Todo Consagrado ha sellado su pertenencia a Cristo con el Sacramento del Bautismo, más esa plataforma portentosa en un gran inicio para ser conducidos por Cristo hacia la Meta de conocer la Voluntad del Padre… Luego de aferrar y vivir la nueva vida en el bautismo, otros sacramentos son necesarios como poderes del Reino que actúan y van transformando al consagrado, y como no es posible concebir un Sacramento sin revelación y real transformación, es Cristo, el Dios de la vida que ejerce su poder de transformación en nuestras vidas. El nos transforma, nos vive, nos guía y nos conduce, cuan vía, hacia la Voluntad del Padre, bajo la plataforma divina de los primeros sacramentos de la consagración: Bautismo, Transformación (Pan y Vino) y Diezmo.

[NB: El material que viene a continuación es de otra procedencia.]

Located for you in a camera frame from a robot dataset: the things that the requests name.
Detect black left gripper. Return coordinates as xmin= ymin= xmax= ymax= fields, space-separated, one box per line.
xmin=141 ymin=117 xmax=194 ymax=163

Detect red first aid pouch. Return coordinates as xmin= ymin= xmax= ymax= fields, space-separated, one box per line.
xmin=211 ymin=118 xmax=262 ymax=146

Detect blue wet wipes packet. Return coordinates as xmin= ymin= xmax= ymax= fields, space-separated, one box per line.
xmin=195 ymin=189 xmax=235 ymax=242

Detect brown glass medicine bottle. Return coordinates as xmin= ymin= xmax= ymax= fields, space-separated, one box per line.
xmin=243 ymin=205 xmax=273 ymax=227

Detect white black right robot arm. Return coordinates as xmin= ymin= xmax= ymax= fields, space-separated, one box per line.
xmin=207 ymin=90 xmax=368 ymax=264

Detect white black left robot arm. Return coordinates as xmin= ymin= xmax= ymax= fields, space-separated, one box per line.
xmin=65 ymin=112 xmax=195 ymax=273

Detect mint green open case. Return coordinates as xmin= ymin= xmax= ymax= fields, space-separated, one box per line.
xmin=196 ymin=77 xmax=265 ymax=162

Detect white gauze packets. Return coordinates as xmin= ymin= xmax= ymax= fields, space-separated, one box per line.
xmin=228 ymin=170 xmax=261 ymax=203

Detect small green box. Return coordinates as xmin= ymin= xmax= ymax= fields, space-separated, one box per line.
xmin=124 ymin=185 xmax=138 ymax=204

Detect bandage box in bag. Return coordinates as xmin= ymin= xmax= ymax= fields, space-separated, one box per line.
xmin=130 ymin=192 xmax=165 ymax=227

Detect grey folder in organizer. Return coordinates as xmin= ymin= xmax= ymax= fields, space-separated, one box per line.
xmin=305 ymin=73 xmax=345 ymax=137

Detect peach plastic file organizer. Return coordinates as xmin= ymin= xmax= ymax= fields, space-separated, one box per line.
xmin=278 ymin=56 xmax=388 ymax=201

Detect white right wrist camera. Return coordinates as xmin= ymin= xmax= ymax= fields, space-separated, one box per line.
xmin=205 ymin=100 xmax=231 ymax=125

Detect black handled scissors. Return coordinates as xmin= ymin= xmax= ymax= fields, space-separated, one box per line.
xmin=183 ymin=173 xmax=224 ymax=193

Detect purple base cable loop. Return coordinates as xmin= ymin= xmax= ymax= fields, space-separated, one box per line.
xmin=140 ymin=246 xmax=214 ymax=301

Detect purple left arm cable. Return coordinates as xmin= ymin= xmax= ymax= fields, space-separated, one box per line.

El Espíritu Santo nos da visión, sabiduría y autoridad espiritual para avanzar hacia la Santidad y llegar a hacer la voluntad de nuestro creador. Es la gran madre que nos enseña todo a través de su Magisterio.
Vivir la consagración bajo los Sacramentos, es vivir bajo un estado espiritual mayor al de los primeros pasos de la consagración, porque en el llamado de Cristo para alzar nuestra consagración bajo los sacramentos, se recibe una dádiva bendita que es el Don del Espíritu Santo, el poder de revelación de todo misterio. Vivir el Don es vivir la verdad del Espíritu. Y así como el camino de consagración es gradual y paulatino, del mismo modo la vivencia con el Don del Espíritu Santo, su comprensión y su acción plena, es gradual y paulatina.
Vivencia Testimonial
¿Cómo aprendo a reconocer el poder del Espíritu Santo y su infinita Sabiduría?
Madre Sabiduría, que fluye en estado de inocencia, sin ego en mí, cuando de mi boca emanan palabras con suavidad, naturalidad, simpleza, libres de toda vanidad, y entonces me doy cuenta que no son mis palabras, es otra inteligencia, con un orden perfecto, con simpleza y profundidad sobre lo que acabo de decir. Ahí entiendo y vivencio el Poder del Santo Espíritu, bendición y Gracia del Cielo para nosotros que debemos aprender a caminar bajo un nuevo orden, que no es de este mundo, es de nuestro Señor JesúsCristo.
Y la Divina Madre, Santo Espíritu, suave y sutil, me entrega claridades en el tiempo preciso de la manera más misteriosa. Y la claridad sobre mis actitudes, comportamientos y modos se amplía, y puedo ver y entender lo que los Santos y Sabios me han estado mostrando desde hace ya un tiempo, que es todo lo que voy requiriendo en este caminar.
Ella, la Raíz, es como sumergirse nuevamente en el vientre materno, es como que nada hay pero está todo a la vez, como que flotas envuelto en una esfera, estás abrigado, no tienes hambre, te acurrucas y te lleva. Te envuelve, no habla, no pide, sólo da y revela misterios, sólo sientes. Luego viene la Luz, el Cristo que pasa su mano frente a mí, mostrando un camino que es Él mismo, un Orden, una Ley por la que debo caminar viviéndola, y para realizarla voy muriendo a cada momento para ser la mujer que Cristo quiere que sea. Él me toma y siento que hay dos columnas que me sostienen con las que mi Ser, este embrión en el Espíritu, es nutrido y criado: una es mi Señor JesúsCristo y la otra la Divina Madre. Ella me muestra, me enseña, y Cristo me impulsa a realizar aquello que ha sido revelado, me da señales, marca la senda, lucha mis batallas, es mi refugio. Son uno solo que actúan armónicamente, cada cual en su rol y me llevan por este camino de regreso a Casa.
Hoy como Consagrada Bajo Sacramento, me doy cuenta que lo que he aprendido y vivenciado en el Espíritu, ha sido gracias al Poder de revelación del Espíritu Santo que fluye en la inocencia.